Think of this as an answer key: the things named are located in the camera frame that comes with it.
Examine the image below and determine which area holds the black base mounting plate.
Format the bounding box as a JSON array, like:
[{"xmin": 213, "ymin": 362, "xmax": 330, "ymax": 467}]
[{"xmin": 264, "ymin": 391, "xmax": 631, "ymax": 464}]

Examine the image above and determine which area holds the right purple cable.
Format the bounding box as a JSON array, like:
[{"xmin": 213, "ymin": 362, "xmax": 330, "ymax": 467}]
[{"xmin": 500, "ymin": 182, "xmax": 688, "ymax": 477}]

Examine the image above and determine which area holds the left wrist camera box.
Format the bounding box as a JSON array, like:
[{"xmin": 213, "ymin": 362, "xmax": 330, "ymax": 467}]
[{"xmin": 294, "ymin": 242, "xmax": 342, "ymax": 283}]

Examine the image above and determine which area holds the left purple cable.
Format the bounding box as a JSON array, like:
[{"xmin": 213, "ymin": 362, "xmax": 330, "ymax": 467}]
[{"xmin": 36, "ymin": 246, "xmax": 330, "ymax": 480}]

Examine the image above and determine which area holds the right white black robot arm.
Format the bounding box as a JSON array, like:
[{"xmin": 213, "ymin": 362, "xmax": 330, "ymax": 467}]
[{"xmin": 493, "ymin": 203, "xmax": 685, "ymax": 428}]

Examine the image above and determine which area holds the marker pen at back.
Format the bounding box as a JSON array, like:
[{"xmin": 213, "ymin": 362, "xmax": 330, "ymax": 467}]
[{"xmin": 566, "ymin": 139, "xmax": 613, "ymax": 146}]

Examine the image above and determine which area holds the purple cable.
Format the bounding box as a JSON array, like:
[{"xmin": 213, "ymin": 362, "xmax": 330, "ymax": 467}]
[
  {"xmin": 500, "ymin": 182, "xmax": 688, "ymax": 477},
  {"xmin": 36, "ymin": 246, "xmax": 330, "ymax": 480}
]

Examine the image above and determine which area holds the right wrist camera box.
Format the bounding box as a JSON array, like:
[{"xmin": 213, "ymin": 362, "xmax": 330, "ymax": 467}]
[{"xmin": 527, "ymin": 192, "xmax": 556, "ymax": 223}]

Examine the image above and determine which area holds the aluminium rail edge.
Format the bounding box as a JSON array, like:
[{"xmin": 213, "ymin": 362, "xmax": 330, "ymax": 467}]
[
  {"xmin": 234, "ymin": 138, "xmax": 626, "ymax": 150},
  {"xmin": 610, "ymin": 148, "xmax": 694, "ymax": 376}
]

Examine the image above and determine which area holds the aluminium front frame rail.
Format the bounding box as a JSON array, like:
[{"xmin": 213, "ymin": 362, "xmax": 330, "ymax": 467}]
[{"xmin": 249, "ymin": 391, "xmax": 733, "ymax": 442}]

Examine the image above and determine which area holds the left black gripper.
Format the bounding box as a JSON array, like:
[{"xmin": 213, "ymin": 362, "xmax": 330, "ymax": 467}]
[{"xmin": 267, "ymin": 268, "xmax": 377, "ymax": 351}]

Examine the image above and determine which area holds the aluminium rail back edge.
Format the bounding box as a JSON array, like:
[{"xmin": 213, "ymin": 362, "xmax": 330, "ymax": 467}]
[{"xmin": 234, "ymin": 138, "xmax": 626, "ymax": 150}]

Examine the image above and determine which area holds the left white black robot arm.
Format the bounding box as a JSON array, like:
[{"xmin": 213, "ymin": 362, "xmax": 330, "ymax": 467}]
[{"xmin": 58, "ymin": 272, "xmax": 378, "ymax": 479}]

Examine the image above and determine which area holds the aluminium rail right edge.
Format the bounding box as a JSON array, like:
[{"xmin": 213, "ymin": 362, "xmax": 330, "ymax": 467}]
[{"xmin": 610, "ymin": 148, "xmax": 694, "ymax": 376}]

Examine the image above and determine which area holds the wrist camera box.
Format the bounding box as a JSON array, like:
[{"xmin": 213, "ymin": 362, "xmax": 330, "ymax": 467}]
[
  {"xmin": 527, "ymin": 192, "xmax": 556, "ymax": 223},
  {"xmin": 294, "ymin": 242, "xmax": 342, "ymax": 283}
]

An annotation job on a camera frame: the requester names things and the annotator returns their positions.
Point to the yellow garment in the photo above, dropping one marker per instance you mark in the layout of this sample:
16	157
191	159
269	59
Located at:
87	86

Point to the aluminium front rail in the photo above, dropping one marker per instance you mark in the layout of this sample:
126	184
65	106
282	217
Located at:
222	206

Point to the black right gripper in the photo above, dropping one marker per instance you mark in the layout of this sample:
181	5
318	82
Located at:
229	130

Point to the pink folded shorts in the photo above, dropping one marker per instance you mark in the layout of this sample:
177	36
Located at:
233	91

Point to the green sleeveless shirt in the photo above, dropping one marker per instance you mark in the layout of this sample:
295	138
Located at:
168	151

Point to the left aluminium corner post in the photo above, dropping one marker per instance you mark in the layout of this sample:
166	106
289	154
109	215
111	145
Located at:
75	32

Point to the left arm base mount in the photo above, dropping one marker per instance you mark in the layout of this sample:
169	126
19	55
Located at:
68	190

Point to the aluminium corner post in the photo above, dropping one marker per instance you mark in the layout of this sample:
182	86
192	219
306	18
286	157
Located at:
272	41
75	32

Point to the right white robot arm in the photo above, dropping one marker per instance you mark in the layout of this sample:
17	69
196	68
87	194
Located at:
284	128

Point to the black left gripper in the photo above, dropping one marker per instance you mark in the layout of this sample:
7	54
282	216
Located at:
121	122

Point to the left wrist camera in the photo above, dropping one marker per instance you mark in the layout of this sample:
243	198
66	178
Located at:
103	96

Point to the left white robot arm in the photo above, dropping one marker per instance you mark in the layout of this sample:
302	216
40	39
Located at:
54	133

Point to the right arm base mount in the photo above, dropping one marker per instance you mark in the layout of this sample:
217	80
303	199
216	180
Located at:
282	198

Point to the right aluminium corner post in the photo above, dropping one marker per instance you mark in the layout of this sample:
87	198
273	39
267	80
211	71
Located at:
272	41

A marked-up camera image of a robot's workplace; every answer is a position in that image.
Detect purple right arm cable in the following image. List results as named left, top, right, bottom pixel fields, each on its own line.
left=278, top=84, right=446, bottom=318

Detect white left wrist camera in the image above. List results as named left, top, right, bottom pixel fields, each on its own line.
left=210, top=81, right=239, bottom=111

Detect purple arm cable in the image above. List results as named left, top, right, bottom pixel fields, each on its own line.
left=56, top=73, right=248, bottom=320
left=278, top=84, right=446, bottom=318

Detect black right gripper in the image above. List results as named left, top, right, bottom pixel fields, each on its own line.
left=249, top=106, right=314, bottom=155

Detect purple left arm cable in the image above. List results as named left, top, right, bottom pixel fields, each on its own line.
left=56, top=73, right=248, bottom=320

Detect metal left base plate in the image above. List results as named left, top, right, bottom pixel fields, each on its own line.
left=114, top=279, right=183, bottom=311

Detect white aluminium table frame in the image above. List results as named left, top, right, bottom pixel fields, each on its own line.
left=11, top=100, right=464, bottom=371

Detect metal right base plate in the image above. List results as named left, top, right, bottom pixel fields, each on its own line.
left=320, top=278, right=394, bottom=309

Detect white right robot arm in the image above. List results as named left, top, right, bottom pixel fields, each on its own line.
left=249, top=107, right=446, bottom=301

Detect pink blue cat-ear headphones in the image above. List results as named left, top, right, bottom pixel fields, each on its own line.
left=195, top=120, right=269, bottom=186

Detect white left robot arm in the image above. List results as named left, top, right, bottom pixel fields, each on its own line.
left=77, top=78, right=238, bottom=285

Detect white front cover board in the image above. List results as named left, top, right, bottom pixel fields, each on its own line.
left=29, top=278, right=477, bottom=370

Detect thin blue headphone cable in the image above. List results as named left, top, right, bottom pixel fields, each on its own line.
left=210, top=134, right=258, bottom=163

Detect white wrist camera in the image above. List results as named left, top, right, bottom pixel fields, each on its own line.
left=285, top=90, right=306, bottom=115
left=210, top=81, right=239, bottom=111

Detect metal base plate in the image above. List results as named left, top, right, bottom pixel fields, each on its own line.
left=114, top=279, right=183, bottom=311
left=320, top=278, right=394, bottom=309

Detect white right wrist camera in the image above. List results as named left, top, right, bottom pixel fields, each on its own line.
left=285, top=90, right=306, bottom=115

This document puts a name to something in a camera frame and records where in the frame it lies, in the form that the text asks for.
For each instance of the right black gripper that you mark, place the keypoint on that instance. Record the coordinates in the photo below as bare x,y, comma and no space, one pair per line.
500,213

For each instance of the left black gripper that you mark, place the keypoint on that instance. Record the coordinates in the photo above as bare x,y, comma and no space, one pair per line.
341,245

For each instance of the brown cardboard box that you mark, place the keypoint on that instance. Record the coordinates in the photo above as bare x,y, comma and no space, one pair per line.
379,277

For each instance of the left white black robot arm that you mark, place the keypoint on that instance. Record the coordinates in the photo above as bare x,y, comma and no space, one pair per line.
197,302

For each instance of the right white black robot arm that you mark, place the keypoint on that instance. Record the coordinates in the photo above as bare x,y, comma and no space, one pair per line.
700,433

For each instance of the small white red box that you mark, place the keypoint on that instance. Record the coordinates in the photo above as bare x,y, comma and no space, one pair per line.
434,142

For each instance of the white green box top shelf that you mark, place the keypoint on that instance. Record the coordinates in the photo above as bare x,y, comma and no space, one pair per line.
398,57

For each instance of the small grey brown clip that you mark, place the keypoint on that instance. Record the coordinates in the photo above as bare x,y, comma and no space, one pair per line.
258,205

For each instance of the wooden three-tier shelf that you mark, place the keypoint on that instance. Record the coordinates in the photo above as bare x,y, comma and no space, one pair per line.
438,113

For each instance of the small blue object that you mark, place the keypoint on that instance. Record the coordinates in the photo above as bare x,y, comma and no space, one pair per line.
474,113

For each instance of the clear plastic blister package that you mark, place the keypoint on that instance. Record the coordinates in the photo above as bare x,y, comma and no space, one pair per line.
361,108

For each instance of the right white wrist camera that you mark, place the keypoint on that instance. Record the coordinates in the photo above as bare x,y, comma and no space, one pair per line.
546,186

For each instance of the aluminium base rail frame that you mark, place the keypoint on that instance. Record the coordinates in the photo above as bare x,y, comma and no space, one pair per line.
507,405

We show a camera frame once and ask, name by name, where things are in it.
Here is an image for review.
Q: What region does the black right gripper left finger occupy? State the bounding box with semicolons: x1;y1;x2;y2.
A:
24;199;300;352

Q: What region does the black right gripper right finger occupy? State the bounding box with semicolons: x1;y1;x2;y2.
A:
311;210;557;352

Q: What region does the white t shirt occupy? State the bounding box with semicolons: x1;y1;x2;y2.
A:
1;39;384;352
━━━━━━━━━━
[WHAT TO PRODUCE] If a line in the records above holds the string "semicolons", copy it out.

[FINAL ANSWER]
Q: What region does the black right gripper left finger occupy? State the bounding box with semicolons: x1;y1;x2;y2.
Q: What region does the black right gripper right finger occupy? State the bounding box with semicolons: x1;y1;x2;y2.
Q: What region does the white t shirt occupy? State the bounding box with semicolons: x1;y1;x2;y2.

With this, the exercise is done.